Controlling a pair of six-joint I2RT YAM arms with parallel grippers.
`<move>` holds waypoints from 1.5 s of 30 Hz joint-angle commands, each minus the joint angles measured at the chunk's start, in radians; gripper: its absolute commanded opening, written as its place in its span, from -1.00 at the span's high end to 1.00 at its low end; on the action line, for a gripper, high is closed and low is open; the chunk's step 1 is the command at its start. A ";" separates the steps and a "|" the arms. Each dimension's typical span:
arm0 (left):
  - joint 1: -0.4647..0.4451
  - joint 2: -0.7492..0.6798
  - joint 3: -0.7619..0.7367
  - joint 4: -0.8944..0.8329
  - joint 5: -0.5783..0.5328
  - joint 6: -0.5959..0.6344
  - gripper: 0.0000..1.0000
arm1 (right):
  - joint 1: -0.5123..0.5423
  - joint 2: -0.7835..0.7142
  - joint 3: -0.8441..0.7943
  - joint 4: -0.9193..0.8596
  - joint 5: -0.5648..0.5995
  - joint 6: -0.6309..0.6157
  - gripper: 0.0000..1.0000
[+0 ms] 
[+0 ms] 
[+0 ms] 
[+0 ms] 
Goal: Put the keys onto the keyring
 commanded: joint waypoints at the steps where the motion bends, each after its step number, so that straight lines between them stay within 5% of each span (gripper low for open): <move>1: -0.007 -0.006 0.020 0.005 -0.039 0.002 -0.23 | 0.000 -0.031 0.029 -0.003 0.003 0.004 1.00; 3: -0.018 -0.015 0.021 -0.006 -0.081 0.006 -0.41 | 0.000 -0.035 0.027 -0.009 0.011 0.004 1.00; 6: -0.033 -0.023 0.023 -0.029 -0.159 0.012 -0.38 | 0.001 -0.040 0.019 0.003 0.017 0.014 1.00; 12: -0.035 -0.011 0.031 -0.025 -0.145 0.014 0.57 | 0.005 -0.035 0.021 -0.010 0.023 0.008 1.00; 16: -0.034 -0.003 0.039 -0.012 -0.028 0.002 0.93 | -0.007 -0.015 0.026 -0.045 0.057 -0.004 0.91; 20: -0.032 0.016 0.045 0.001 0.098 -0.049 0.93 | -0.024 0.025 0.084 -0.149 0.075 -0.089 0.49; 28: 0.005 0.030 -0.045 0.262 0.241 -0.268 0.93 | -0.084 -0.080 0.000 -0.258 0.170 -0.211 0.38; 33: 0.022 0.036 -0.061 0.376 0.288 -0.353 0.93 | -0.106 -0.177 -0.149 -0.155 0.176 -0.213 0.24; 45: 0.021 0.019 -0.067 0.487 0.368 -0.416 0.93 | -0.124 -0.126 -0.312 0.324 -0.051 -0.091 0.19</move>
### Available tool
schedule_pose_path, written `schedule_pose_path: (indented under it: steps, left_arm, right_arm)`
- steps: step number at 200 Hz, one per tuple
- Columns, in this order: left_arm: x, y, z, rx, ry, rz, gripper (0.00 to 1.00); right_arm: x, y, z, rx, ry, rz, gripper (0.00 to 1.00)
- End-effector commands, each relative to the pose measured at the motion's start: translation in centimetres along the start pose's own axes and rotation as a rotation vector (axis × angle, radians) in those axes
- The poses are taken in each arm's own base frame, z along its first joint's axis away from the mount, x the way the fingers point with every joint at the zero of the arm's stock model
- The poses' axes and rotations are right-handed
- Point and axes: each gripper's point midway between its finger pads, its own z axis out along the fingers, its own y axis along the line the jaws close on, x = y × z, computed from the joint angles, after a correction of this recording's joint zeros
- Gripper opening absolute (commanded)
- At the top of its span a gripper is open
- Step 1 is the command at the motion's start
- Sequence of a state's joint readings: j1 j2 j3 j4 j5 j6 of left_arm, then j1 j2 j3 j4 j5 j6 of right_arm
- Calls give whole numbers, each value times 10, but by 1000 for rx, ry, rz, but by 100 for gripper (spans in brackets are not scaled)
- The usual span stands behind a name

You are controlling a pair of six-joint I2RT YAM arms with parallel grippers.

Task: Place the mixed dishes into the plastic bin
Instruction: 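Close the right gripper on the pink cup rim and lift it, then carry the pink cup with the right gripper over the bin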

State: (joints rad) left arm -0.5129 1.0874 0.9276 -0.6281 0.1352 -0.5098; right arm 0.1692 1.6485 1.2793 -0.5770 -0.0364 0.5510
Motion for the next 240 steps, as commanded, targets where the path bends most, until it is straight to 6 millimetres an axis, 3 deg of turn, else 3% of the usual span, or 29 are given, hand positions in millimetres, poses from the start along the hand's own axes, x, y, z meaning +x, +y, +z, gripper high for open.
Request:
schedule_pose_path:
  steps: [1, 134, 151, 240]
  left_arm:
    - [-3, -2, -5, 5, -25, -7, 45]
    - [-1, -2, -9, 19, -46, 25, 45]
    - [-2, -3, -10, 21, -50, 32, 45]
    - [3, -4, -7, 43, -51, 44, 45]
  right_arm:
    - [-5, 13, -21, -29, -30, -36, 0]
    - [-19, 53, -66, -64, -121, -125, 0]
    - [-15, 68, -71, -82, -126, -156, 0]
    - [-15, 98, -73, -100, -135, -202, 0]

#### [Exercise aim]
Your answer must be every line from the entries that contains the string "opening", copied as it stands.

#### [Result of this task]
`<move>` holds waypoints from 1.5 s of 30 Hz joint-angle commands, each minus the joint angles measured at the chunk's start, in radians; gripper: its absolute commanded opening, written as its place in its span, from -1.00 at the span's high end to 1.00 at its low end; on the action line, for a gripper, high is closed and low is open; the chunk's step 1 is the command at its start. A ";" separates the steps and a "|" the arms. Each dimension's typical span:
- Gripper opening absolute (commanded)

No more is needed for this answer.